Try it: Produce as output only the lines below starting at the line with "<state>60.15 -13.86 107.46" and continuing through the line with "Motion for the", each one exactly as written.

Given data:
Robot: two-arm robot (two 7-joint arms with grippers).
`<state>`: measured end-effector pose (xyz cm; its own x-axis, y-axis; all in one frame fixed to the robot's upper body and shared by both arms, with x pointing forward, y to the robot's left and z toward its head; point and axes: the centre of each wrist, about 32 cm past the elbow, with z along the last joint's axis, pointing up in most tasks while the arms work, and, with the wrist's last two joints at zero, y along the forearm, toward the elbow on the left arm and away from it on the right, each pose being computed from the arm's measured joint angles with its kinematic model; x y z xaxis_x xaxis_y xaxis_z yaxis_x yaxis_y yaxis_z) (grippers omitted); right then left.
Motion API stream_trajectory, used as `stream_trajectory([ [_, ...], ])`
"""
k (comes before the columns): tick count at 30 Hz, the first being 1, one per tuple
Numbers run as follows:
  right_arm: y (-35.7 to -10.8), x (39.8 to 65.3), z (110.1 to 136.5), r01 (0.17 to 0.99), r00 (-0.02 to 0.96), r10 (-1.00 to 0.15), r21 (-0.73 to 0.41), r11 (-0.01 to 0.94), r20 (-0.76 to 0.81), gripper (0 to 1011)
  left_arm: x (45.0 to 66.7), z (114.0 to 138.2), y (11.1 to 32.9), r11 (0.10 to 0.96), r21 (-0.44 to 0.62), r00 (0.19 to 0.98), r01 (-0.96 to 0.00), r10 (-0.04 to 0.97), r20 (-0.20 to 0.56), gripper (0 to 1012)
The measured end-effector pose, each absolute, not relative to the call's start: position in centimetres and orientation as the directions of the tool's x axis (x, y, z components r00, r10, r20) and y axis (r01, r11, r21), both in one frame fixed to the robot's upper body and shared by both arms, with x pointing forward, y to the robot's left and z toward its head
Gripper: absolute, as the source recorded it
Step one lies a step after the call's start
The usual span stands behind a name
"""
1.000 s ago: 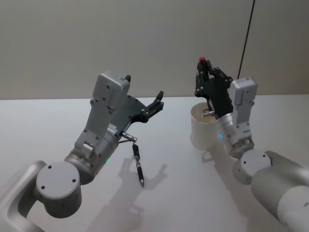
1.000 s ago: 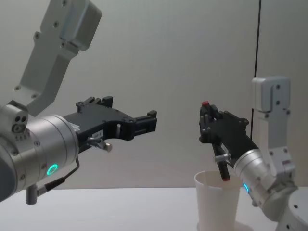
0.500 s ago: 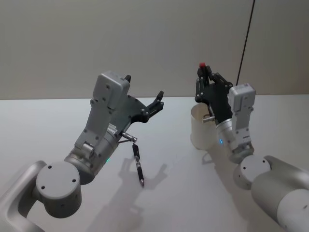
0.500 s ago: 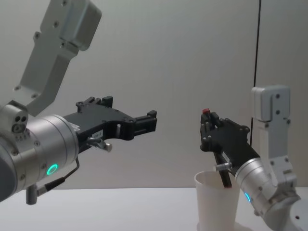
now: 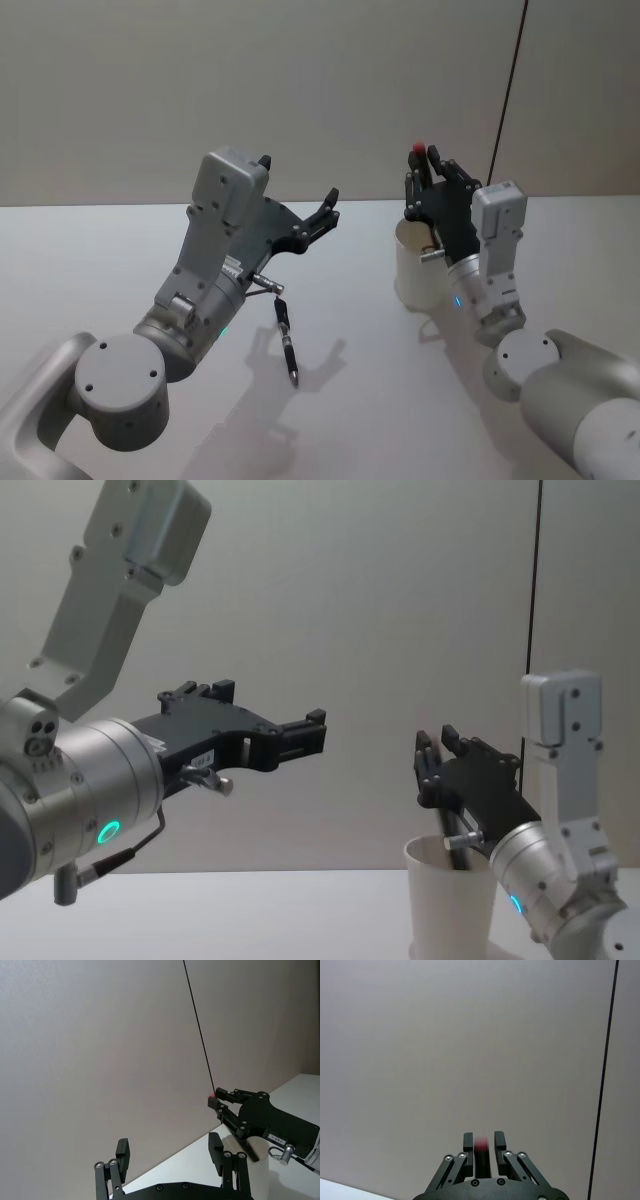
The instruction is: Place the pen into the pen holder.
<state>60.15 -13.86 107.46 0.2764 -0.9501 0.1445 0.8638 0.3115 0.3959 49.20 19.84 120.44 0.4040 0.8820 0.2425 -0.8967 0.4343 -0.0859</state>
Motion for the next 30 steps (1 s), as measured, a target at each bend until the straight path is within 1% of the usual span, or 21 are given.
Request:
stream_trajectory([
  [1,-13.86,60.13,107.44,0.864,0.276,-0.95,0.395,0.311,0.144,226,49.2,120.44,19.84,0.434,-0.086,0.404,-0.897,0.882,0.242,999],
  [2,-13.83,60.1,107.4,0.865,0.276,-0.95,0.394,0.311,0.144,280,49.2,120.44,19.84,0.434,-0.086,0.404,-0.897,0.882,0.242,1000],
  [5,-13.8,60.02,107.3,0.867,0.275,-0.95,0.39,0.31,0.145,378,49.2,120.44,19.84,0.434,-0.086,0.404,-0.897,0.882,0.242,1000],
  [6,-13.8,60.02,107.3,0.867,0.275,-0.95,0.39,0.31,0.145,378,49.2,120.44,19.84,0.434,-0.086,0.404,-0.897,0.882,0.242,1000],
  [9,-13.77,59.95,107.22,0.868,0.275,-0.951,0.387,0.31,0.145,496,49.2,120.44,19.84,0.434,-0.086,0.404,-0.897,0.882,0.242,1000],
  [10,-13.76,59.93,107.2,0.869,0.274,-0.951,0.386,0.31,0.145,506,49.2,120.44,19.84,0.434,-0.086,0.404,-0.897,0.882,0.242,1000],
  [12,-13.76,59.91,107.17,0.87,0.274,-0.951,0.385,0.309,0.145,576,49.2,120.44,19.84,0.434,-0.086,0.404,-0.897,0.882,0.242,1000],
  [13,-13.75,59.9,107.16,0.87,0.274,-0.951,0.384,0.309,0.146,591,49.2,120.44,19.84,0.434,-0.086,0.404,-0.897,0.882,0.242,999],
  [16,-13.75,59.85,107.09,0.871,0.273,-0.951,0.382,0.309,0.147,717,49.2,120.44,19.84,0.434,-0.086,0.404,-0.897,0.882,0.242,1000],
  [18,-13.77,59.83,107.07,0.871,0.271,-0.951,0.382,0.308,0.147,756,49.2,120.44,19.84,0.434,-0.086,0.404,-0.897,0.882,0.242,1000],
  [20,-13.79,59.83,107.06,0.872,0.27,-0.952,0.382,0.307,0.147,832,49.2,120.44,19.84,0.434,-0.086,0.404,-0.897,0.882,0.242,1000],
  [21,-13.83,59.84,107.06,0.873,0.269,-0.952,0.381,0.305,0.146,839,49.2,120.44,19.84,0.434,-0.086,0.404,-0.897,0.882,0.242,999],
  [22,-13.84,59.84,107.06,0.873,0.269,-0.952,0.38,0.305,0.146,882,49.2,120.44,19.84,0.434,-0.086,0.404,-0.897,0.882,0.242,999],
  [23,-13.84,59.84,107.06,0.873,0.269,-0.952,0.38,0.305,0.146,882,49.2,120.44,19.84,0.434,-0.086,0.404,-0.897,0.882,0.242,1000],
  [24,-13.89,59.86,107.06,0.875,0.267,-0.953,0.378,0.302,0.144,932,49.2,120.44,19.84,0.434,-0.086,0.404,-0.897,0.882,0.242,1000],
  [25,-13.91,59.87,107.07,0.875,0.266,-0.953,0.378,0.301,0.144,947,49.2,120.44,19.84,0.434,-0.086,0.404,-0.897,0.882,0.242,1000],
  [26,-13.97,59.9,107.09,0.878,0.265,-0.954,0.374,0.3,0.143,992,49.2,120.44,19.84,0.434,-0.086,0.404,-0.897,0.882,0.242,1000],
  [30,-14.15,60.1,107.28,0.883,0.263,-0.955,0.363,0.296,0.138,1002,49.2,120.44,19.84,0.434,-0.086,0.404,-0.897,0.882,0.242,999],
])
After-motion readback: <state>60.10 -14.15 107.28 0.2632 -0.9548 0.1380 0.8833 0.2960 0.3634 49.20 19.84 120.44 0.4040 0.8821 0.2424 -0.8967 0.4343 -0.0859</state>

Solution for this task:
<state>60.15 -13.86 107.46 0.2764 -0.9501 0.1445 0.8638 0.3115 0.3959 49.20 19.84 120.44 0.4040 0.8820 0.2425 -0.8967 0.4343 -0.0859</state>
Motion for the next 30 steps (1 s), as measured, a target at each bend until the straight path is within 1% of the usual span, or 21 are given.

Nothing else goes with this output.